_Exercise aim_
Every line holding the word "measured" should be copied from the material.

_Supplied data_
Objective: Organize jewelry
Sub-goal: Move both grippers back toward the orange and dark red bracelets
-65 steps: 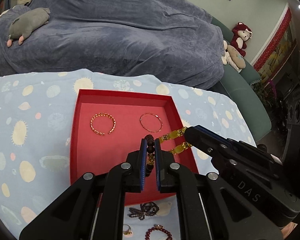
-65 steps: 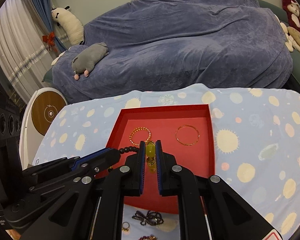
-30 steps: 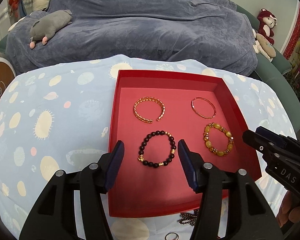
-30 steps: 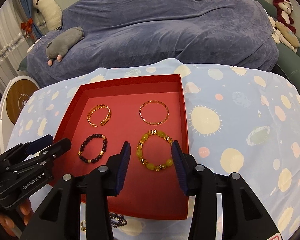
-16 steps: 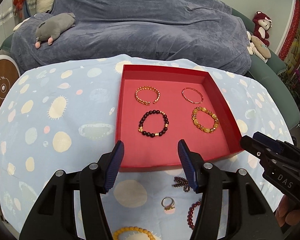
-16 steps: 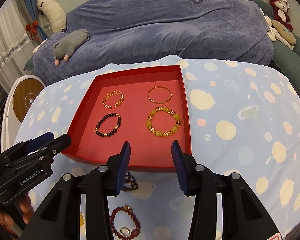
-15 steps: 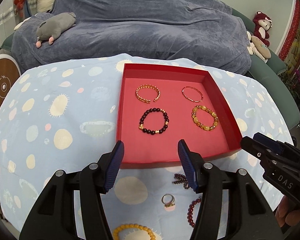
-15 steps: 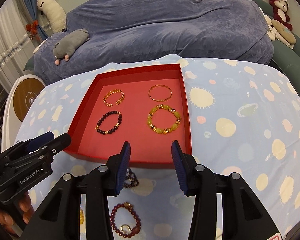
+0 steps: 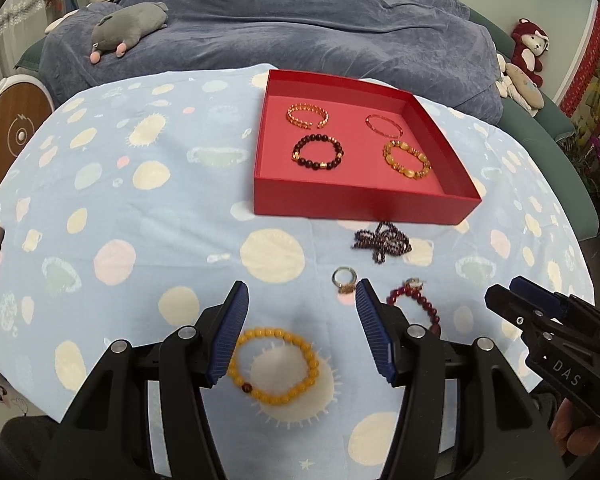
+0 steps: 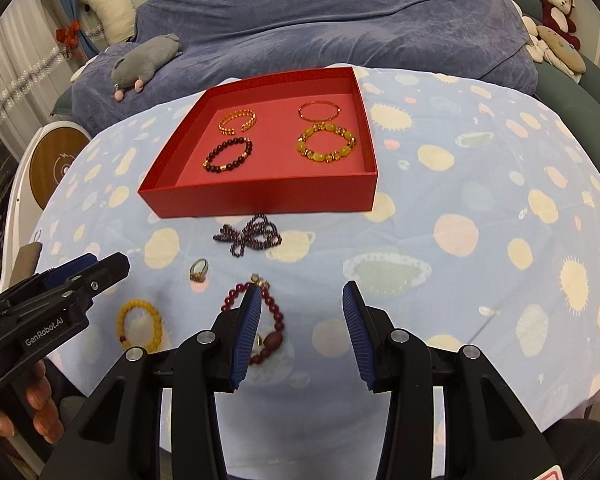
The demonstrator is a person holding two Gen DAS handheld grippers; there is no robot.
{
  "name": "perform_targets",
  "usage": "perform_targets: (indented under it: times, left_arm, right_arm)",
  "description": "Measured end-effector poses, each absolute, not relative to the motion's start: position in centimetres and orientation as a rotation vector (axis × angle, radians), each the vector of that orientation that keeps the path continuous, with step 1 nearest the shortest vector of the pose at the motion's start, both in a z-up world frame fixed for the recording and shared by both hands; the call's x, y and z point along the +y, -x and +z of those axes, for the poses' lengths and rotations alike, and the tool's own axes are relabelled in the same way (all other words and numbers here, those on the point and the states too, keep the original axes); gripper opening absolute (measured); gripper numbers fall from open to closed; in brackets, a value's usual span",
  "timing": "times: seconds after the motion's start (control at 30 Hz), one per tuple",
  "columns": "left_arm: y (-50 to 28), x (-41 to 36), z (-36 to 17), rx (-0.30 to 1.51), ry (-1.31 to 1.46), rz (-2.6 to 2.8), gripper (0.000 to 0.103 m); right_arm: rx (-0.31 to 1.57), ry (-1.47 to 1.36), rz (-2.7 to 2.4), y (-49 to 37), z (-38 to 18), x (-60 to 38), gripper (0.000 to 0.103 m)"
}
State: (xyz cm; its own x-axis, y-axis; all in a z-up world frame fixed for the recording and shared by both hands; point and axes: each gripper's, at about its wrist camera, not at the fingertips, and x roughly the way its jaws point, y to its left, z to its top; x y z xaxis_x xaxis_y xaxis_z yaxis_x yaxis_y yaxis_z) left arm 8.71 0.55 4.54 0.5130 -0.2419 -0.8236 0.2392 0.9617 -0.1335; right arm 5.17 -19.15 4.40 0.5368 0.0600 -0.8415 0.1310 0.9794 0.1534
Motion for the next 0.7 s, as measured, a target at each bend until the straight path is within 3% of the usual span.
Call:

_Output of the task_
  "description": "Measured end-effector poses, each absolute, not relative to the motion's start: position in centimetres and orientation as a rotation vector (axis × angle, radians), each the vector of that orientation that keeps the path continuous, with step 1 nearest the shortest vector of the pose at the motion's start, both in a z-up world frame fixed for the recording and shared by both hands; the call's x, y and z point along the +y, -x and +z of those axes, for the poses' lengths and rotations alike, and the tool's own axes are relabelled in the same way (all other words and numbers here, those on the point and the states too, keep the original axes); gripper opening absolute (measured); gripper numbers fall from open to closed; in brackets, a value's usual span",
Motion for the next 0.7 s, as measured, a target at each bend until the straight path is within 3% of the usual span.

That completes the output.